На распутье - страница 3

стр.

Чувствуется, что автор хорошо знаком с жизнью своих героев. Да это и понятно, ведь до освобождения Венгрии Ференц Загони сам был слесарем, а в 1948 году, получив диплом техника, продолжал работать на заводе. Уже значительно позднее он заочно окончил факультет венгерской литературы в университете имени Лоранда Этвеша в Будапеште и стал журналистом. Ференц Загони сотрудничал в редакциях ряда газет, а сейчас работает в журнале «Тюкёр» («Зеркало»). В 1960 году вышел в свет первый его роман «Бегущие волны», затем он издает сборник повестей и рассказов «Счастливое лето» (1961), еще один сборник «Пугало» (1964), роман «Меченый человек» (1965) и, наконец, роман «На распутье», предлагаемый советскому читателю.


Л. ЯГОДОВСКИЙ

ГЛАВА ПЕРВАЯ

1

Ненавижу это здание, больше того, презираю. До сих пор, к счастью, ни разу не бывал в нем, бог миловал. И вот теперь пришлось, как это ни прискорбно.

Не спеша я поднимаюсь по лестнице. О, как ненавистна мне каждая гранитная ступенька здесь, каждая колонна, каждый сантиметр перил! На повороте, тоже ненавистном и отвратительном, останавливаюсь, чтобы отдышаться.

Собственно говоря, почему я не бегу отсюда? Почему взбираюсь все выше, приближаясь к судейскому столу? Что мешает мне бросить все к черту? Откуда у судьи берется смелость определять, кто прав, кто виноват, в таком деле, о котором он, если даже десять лет подряд будет изучать документы, показания, протоколы, все равно не составит себе ясного представления? С какой стати кто-то воображает, что один из заранее сформулированных параграфов может снять все вопросительные знаки в этом деле, и таким образом намерен решить, правильны мои действия или неправильны, ответствен я или нет, обвинить меня или оправдать? Те, кто будет сидеть по ту сторону стола, станут давать мне наставления и вынесут какой-нибудь морально осуждающий меня (хорошо еще, если только морально) приговор.

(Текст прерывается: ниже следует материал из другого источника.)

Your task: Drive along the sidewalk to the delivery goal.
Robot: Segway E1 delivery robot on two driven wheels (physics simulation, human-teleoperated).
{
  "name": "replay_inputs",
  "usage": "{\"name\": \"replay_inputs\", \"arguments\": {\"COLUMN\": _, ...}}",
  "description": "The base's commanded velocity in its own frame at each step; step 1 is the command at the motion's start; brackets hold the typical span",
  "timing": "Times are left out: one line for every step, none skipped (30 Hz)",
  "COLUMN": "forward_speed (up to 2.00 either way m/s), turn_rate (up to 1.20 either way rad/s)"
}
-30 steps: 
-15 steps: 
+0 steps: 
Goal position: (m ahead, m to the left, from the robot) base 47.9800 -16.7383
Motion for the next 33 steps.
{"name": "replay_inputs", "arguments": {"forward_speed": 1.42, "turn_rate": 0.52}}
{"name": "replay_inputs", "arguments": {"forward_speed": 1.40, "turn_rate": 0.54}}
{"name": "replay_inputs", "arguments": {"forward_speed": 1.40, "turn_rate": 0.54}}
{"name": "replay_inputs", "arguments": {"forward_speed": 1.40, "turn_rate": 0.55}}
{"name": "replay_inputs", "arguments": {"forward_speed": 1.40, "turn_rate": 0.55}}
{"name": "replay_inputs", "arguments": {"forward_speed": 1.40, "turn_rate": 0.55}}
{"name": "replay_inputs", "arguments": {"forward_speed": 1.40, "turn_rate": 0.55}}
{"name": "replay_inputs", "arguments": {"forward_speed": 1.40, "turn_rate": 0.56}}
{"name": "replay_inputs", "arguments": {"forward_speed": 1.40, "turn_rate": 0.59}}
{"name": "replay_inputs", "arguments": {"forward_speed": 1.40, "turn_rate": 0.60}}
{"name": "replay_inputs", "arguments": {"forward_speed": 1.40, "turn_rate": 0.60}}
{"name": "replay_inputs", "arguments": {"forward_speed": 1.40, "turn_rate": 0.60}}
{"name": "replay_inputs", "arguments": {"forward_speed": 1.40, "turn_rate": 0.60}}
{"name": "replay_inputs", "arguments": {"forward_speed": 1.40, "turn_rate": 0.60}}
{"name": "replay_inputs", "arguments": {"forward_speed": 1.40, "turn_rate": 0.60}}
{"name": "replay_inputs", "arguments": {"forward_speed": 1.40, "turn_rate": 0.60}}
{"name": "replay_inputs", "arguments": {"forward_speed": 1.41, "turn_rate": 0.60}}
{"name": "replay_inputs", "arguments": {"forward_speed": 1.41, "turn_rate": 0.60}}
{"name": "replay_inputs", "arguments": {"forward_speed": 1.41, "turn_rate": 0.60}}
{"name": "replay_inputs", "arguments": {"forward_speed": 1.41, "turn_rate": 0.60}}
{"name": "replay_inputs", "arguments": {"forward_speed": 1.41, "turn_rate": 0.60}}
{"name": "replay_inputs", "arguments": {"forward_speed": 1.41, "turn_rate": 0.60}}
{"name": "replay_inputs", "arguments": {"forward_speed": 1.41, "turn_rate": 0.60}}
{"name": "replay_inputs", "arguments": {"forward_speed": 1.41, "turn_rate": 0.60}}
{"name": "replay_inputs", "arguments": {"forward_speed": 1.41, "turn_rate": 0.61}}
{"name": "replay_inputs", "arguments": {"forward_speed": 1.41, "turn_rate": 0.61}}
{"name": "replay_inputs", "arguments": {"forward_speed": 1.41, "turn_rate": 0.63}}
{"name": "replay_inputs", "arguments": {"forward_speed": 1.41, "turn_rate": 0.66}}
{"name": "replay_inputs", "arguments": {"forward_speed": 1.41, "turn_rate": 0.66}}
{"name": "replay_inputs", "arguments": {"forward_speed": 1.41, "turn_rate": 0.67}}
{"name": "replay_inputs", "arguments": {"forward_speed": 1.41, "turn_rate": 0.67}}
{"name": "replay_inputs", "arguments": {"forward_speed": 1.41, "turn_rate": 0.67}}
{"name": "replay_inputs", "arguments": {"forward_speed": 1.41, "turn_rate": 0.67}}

Вот и второй этаж. Уже вижу наших заводских: Ромхани, Перц, Сюч, Дёри, Холба, Мезеи, Шандорфи… Сейчас они вдоволь посмеются надо мной. Да еще и не раз посмеются над директором, над коммунистом, над бывшим другом Гергея…

Все здороваются со мной.

Я отвечаю.

Чувствую, что краснею. Пальцы сами сжимаются в кулаки, и, чтобы они не заметили, прячу руки в карманы. Передо мной дверь, на ней приколота какая-то бумага: «…Беспечность, которая привела к смерти…» И среди обвиняемых на первом месте моя фамилия.

Меня вызывают.

Я тяжело дышу. Неужели боюсь? А может быть, еще не отдышался после подъема по лестнице?

2

Утром, войдя в свой директорский кабинет, я сразу же открываю окно, вдыхаю свежий воздух. Окидываю взглядом заводской двор: недалеко главные ворота, а за оградой оживленное Шорокшарское шоссе, чуть дальше — железная дорога, вон прошла электричка, виден пакгауз…

— Доброе утро, товарищ директор! — кричит мне снизу однорукий вахтер, приставляя ко лбу ладонь козырьком; пустой рукав его пиджака ловко заправлен в карман с другой стороны.

— Доброе утро, — киваю я ему в ответ.

Вахтер еще что-то хочет сказать, но в этот момент к воротам подъезжает машина, он бежит к ней, проверяет у водителя документы, разрешает следовать дальше.

Я смотрю на часы. До начала заседания дирекции остается десять минут.

Звонит телефон, секретарша спрашивает, можно ли войти главному инженеру Холбе.

Затем раздается стук в дверь, и входит Холба. Высокий, широкоплечий, гладко причесанный, со вкусом одетый мужчина лет пятидесяти. Несмотря на несколько тяжеловатую походку из-за расширения вен на ногах и чуть заметную сутулость, он выглядит элегантным.

Холба быстро подходит к столу и садится. Открывает сигаретницу (предупредительно пододвинутую мной), закидывает ногу на ногу, выбирает сигарету, разминает ее, закуривает.

— Ведь мне чертовски вредно курить, — говорит он. — Но ты всегда совращаешь меня. — И Холба с наслаждением затягивается.

— У тебя ко мне какое-нибудь дело? — спрашиваю я.

— Никакого. Просто так зашел. Вижу, время есть, дай, думаю, загляну. Надеюсь, я не помешал? — Он даже привстает, давая понять, что готов уйти.

— Нет, нет, что ты.

— Рад видеть тебя таким бодрым, — произносит он, снова усаживаясь поудобнее.